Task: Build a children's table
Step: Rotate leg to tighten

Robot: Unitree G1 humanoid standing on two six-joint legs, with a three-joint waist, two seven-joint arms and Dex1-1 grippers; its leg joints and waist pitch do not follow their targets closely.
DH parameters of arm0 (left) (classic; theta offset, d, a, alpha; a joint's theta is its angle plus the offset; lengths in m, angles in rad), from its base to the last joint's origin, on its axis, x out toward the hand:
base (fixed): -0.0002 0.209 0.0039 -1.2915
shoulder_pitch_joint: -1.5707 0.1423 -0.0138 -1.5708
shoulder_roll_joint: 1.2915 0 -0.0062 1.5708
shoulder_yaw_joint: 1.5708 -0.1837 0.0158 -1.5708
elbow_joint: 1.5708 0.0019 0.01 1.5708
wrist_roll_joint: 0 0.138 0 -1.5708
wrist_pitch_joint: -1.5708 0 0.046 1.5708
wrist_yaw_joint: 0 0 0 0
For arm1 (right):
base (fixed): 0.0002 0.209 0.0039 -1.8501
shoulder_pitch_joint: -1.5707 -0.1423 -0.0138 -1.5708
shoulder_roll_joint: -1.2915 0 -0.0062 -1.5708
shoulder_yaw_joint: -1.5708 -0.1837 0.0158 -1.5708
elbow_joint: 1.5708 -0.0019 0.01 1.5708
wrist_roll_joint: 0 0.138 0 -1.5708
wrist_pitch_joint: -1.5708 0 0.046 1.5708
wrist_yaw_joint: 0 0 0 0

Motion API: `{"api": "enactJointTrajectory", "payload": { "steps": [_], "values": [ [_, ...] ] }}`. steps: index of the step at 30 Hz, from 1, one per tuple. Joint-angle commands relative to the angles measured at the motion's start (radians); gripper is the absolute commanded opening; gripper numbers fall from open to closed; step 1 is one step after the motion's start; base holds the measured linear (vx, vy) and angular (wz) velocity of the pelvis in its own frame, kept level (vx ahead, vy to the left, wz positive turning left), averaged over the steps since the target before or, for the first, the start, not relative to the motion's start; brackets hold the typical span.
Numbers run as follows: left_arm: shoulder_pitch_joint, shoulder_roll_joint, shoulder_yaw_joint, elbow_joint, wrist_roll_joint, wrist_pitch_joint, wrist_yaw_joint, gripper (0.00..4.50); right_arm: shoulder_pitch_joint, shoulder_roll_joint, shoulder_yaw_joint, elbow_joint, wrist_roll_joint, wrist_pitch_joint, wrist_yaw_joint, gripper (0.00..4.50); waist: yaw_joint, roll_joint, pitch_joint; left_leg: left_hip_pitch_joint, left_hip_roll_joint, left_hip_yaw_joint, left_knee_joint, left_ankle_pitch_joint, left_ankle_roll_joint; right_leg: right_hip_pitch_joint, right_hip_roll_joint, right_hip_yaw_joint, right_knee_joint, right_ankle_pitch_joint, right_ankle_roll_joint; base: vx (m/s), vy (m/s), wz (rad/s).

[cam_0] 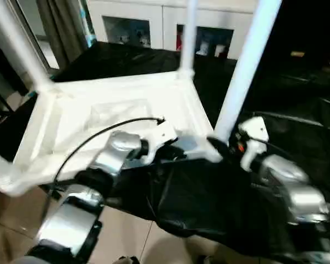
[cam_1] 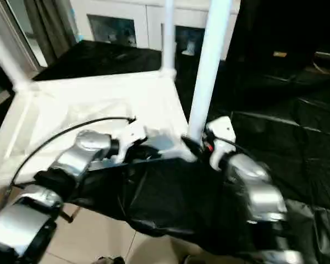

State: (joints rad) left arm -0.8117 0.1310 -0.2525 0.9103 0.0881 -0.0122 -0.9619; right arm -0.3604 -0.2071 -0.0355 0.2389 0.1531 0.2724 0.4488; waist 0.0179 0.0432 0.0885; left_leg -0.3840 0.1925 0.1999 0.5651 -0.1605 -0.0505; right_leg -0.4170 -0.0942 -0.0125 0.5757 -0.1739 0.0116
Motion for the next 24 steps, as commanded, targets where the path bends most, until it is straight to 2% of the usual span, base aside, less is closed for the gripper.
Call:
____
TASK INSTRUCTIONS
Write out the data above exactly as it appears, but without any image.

ANSWER SECTION
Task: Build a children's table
Step: Rotate leg to tighten

Robot: Unitree G1 humanoid standing on two six-joint legs, with a three-joint waist, two seven-joint arms and Dex1-1 grippers; its leg joints and waist pitch do not follow their targets closely.
DH parameters of arm0 (left) (classic; theta offset, d, a, alpha; a joint's theta is its angle plus the offset; lengths in m, angles in rad), from its base to the last joint's origin, on its axis, x out toward the hand:
base (fixed): -0.0002 0.209 0.0039 -1.2915
shoulder_pitch_joint: -1.5707 0.1423 -0.0138 -1.5708
shoulder_roll_joint: 1.2915 0 -0.0062 1.5708
shoulder_yaw_joint: 1.5708 -0.1837 0.0158 -1.5708
elbow_joint: 1.5708 0.0019 0.01 1.5708
wrist_roll_joint: 0 0.138 0 -1.5708
wrist_pitch_joint: -1.5708 0 0.046 1.5708
wrist_yaw_joint: 0 0 0 0
For arm1 (right):
base (fixed): 0.0002 0.209 0.0039 -1.8501
shoulder_pitch_joint: -1.5707 -0.1423 -0.0138 -1.5708
shoulder_roll_joint: -1.2915 0 -0.0062 -1.5708
shoulder_yaw_joint: -1.5708 -0.1837 0.0158 -1.5708
elbow_joint: 1.5708 -0.0019 0.01 1.5708
wrist_roll_joint: 0 0.138 0 -1.5708
wrist_pitch_joint: -1.5708 0 0.046 1.5708
wrist_yaw_joint: 0 0 0 0

Motion API: `{"api": "enactJointTrajectory", "payload": { "steps": [_], "values": [ [_, ...] ] }}`. steps: index of the step at 30 Hz, from 1, one per tuple. Joint-angle commands relative to the angles measured at the motion's start (radians); gripper is the absolute commanded opening; gripper numbers fall from open to closed; step 1 is one step after the motion's start; base holds the measured linear (vx, vy) and angular (wz) velocity of the pelvis in its own frame, kept level (vx ahead, vy to the left, wz positive turning left), averaged over the steps since the target before or, for the first, the start, not relative to the motion's start; brackets hold the typical span.
Numbers run as follows: left_arm: shoulder_pitch_joint, shoulder_roll_joint, shoulder_yaw_joint, elbow_joint, wrist_roll_joint, wrist_pitch_joint, wrist_yaw_joint, gripper (0.00..4.50); right_arm: shoulder_pitch_joint, shoulder_roll_joint, shoulder_yaw_joint, elbow_joint, wrist_roll_joint, wrist_pitch_joint, wrist_yaw_joint, gripper (0.00..4.50); waist: yaw_joint, roll_joint, pitch_joint; left_leg: left_hip_pitch_joint, left_hip_roll_joint, left_hip_yaw_joint, left_knee_joint, left_ankle_pitch_joint, left_ankle_roll_joint; right_leg: right_hip_pitch_joint, right_hip_roll_joint, right_hip_yaw_joint, right_knee_joint, right_ankle_pitch_joint, right_ankle_roll_joint; base: vx (m/s), vy (m/s), wz (rad/s).

[cam_0] 
[cam_1] 

State: (joints rad) left arm -0.8117 0.1310 -0.2525 0.9103 0.0881 -0.0122 -0.9619; right arm -0.3604 -0.2071 -0.0355 0.2389 0.1531 0.2724 0.4488; waist 0.0179 0.0432 0.0885; left_leg -0.3840 0.1925 0.1999 0.5651 -0.1605 -0.0505; right_leg -0.4170 -0.0942 -0.0125 0.5757 -0.1739 0.0116
Motion for the next 24 steps, as commanded, targets where the path bends most, until it is straight to 2% of the usual span, base aside, less is closed for the gripper.
Call:

Nothing more belongs to this answer.